Ogni qual volta qualcuno chiede di morire si riaccende la discussione sulla legge che lo permetta. Un secondo approccio è come giudicare moralmente l’atto della morte procurata. Ad ogni Parroco è capitato di dover celebrare il funerale di una persona che si è suicidata. Non con la prassi della morte assistita. Nella mia esperienza di Parroco ho celebrato i funerali per una persona anziana che si era impiccata con la corda sul ramo di un albero e di un giovane che si è gettato in un pozzo, senza che nessuno se ne fosse accorto e ritrovarlo dopo giorni di ricerca. Ho celebrato dignitosamente pregando con i propri parenti e senza tentennamenti perché mi sono appellato alla morale classica di Sant’Alfonso Maria de’ Liguori che, parlando di peccato grave, insegnava che per una colpa grave erano necessarie tre condizioni: materia grave, piena avvertenza e deliberato consenso.

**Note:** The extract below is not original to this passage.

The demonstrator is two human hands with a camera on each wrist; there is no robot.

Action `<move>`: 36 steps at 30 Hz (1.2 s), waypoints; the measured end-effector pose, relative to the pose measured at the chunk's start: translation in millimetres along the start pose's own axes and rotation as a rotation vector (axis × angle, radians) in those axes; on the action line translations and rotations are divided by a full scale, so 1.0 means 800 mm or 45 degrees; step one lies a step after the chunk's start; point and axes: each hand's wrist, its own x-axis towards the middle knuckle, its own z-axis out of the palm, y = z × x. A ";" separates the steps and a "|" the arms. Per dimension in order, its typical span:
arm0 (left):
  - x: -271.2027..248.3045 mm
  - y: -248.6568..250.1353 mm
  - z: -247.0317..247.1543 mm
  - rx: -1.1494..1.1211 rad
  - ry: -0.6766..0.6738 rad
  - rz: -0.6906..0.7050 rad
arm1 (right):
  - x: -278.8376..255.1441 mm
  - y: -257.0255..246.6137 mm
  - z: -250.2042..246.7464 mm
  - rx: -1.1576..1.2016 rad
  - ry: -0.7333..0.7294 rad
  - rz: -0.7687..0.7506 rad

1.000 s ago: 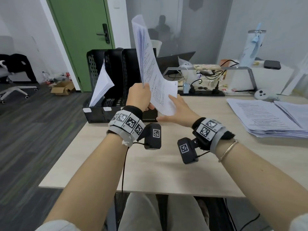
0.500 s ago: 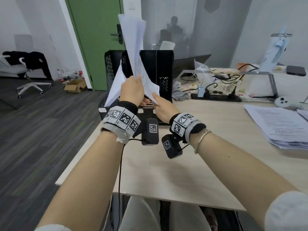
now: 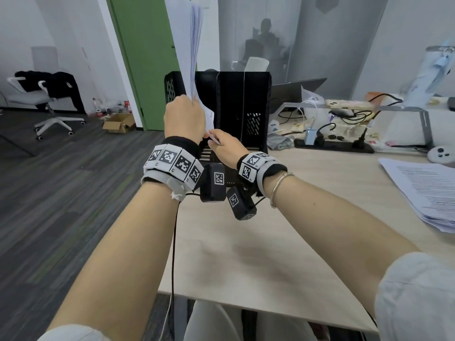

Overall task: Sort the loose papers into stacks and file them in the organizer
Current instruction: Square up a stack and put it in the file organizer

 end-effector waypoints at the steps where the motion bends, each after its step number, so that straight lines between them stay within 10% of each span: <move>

Il Catechismo della Chiesa cattolica richiama le tre condizioni, citando al n. 1859, la materia grave, l’avvertenza e il consenso. Questo approccio è ancora valido. Procurare la propria morte è sicuramente un grave atto. La Chiesa, nella sua storia, ha da sempre proposto la difesa della vita: recentemente non solo umana, ma anche ambientale. Una religiosità che crede nella tutela della terra e dei suoi abitanti: «Dio non ha creato la morte e non gode della rovina dei viventi». Più discutibile l’avvertenza. Viviano una cultura la quale pone al primo piano le proprie convinzioni. E’ cultura corrente che sia il soggetto a definire le scelte, a prescindere dalle leggi civili e religiose. Da qui non avere coscienza di volere un male, ma di esercitare un diritto. Il consenso deve essere libero e personale. Si sovrappongono spesso e si confondono desideri e diritti, creando verità personali.
A fronte di condizioni di salute precaria è facile invocare la morte, soprattutto in presenza di due circostanze. La prima è il dolore fisico lancinante e irrisolvibile. La seconda è la solitudine senza prospettive di vita dignitosa. A fronte di malattie progressive che tolgono futuro, si crea il buio che invoca la morte, come liberazione dal dolore. Allargando alla dimensione pubblica è dovere dello Stato – secondo la prospettiva cristiana – non permettere il suicidio assistito. Ma lo Stato rappresenta culture diverse: si definisce “laico” che, alla fin fine, significa non appellare ad un’etica comune, ma a quanto esprime la maggioranza dei suoi abitanti.
Un grave, irrisolvibile problema, consiste nel non poter entrare nelle coscienze delle persone, ma a doversi limitare a ciò che è “pubblico”; in altre parole a poter legiferare su atti e processi posti esternamente. Da qui le difficoltà di una legge che definisca condizioni di proporre il suicidio assistito. In cinquanta anni di vita con persone con disabilità gravi e gravissime, nessuno mi ha mai chiesto di morire: la vita è più forte della morte. L’impegno è creare condizioni che possano far desiderare di vivere, nonostante le avversità della natura.